Salma mengedarkan pandangan lalu menoleh menatapku penuh selidik.
"Mana Bagas? Aku ngerasa ada yang janggal, Hana."
Kucoba mengumpulkan segenap hati untuk menunjukkan jika tidak ada yang perlu dikhawatirkan dariku. Namun, rupanya Salma tidak mempercayai semua sanggahanku.
"Kalian bertengkar?" Kembali dia menyelidik. Kali ini memiringkan kepalanya mencoba menelisik lebih dalam ke mataku.
"Jangan sembunyikan masalahmu dariku, Hana. Aku tahu siapa kamu, dan aku juga tahu kamu nggak sekuat itu."

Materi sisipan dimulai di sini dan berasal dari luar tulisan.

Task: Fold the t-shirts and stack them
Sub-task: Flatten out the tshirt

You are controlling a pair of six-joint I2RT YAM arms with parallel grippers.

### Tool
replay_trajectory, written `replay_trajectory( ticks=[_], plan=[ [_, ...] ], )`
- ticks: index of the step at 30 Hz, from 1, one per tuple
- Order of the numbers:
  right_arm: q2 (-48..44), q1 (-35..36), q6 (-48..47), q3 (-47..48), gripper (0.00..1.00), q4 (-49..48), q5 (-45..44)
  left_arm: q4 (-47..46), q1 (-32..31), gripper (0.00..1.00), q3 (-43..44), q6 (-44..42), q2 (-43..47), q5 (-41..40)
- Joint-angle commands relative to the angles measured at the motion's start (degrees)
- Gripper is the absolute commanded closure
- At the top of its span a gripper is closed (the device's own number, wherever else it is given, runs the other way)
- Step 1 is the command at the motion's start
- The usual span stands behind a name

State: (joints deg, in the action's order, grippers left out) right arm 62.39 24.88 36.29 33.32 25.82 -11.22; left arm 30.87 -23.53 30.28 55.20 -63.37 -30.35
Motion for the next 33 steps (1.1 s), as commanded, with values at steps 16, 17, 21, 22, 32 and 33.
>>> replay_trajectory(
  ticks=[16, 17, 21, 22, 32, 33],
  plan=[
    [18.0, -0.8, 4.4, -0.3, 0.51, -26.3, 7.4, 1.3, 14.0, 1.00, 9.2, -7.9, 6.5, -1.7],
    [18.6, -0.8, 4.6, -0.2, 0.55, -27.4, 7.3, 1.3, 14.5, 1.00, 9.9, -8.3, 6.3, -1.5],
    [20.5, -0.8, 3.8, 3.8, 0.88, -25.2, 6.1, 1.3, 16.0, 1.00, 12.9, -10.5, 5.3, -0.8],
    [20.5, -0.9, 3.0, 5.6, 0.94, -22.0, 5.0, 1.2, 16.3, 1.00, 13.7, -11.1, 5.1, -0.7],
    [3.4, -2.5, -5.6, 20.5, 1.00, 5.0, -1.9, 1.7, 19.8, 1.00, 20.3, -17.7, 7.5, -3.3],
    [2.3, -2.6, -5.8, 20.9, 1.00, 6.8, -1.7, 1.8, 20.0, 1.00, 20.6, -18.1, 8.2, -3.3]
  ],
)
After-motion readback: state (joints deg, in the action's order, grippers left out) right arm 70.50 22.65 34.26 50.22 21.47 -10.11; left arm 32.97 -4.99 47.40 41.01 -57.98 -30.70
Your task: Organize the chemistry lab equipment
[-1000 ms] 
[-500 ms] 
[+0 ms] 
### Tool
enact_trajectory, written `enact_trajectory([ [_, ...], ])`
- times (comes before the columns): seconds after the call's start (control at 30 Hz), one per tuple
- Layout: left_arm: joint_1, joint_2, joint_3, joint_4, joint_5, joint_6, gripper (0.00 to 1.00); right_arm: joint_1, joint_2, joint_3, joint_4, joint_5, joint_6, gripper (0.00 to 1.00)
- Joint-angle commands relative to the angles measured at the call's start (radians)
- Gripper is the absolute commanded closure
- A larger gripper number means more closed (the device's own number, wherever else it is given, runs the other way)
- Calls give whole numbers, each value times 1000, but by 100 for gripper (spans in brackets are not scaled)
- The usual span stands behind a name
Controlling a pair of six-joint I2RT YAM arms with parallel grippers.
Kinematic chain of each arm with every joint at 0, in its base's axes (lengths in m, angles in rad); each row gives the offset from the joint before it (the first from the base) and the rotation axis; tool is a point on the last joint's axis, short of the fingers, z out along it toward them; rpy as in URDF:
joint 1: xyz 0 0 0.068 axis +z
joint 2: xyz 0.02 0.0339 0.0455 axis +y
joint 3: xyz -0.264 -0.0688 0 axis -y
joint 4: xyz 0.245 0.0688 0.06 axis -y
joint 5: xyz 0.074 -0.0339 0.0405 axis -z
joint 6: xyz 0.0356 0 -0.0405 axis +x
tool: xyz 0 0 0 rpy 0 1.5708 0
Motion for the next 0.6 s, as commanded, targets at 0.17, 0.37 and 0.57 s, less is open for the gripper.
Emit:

Ponselku yang terletak di samping Salma berdering. Membaca identitas penelepon mata Salma membeliak.
"Adik madumu menelepon!"
Kupejamkan mata dan mengatur napas yang mendadak turun naik karena jantung lebih cepat berdetak. Entah apa yang akan dibicarakan Kalila, apa mungkin tentang Mas Bagas? Apakah suamiku itu sudah bersama Kalila sekarang?
"Halo, Kalila."
"Halo, Hana. Makasih sudah mendengar keluhanku. Aku benar-benar nggak nyangka Mas Bagas datang hari ini."
Kutahan rasa panas di mata. Kurasa air mataku tak bisa kompromi setidaknya sampai Salma pergi.
"Kamu baik-baik aja, kan? Eum ... kehamilan kamu gimana?" Kalila bertanya.
"Aku baik. Kondisi kehamilan aku juga baik."
Terdengar dia menghela napas lega.
"Syukurlah. Karena kehamilanku ini dokter bilang aku harus istirahat total. Dikhawatirkan kandungan lemahku bisa kembali terjadi seperti kehamilan sebelumnya dan aku nggak mau itu terjadi, Hana.
"Aku tahu." Singkat saja kujawab.
Lamat kudengar suara suamiku di seberang tengah memanggil Kalila dengan panggilan sayang. Sempurna sudah luka ini. Lengkap sudah Mas Bagas menorehkan luka sekaligus menyiramnya dengan air garam. Pedih, perih.
"Eum ... sebentar ya, Hana. Aku telepon lagi nanti. Kebiasaan Mas Bagas kalau mandi handuk selalu ketinggalan!" Kalila menjelaskan dengan suara riang. "Bye, Hana. Terima kasih sekali lagi!"
Obrolan berakhir bersamaan dengan luruhnya air mata ini begitu saja. Tak bisa kutahan, seperti senja yang tak bisa menahan malam. Aku sadar aku terjebak oleh rencana yang kupintal atas nama cinta, tetapi nyatanya yang ada hanya luka.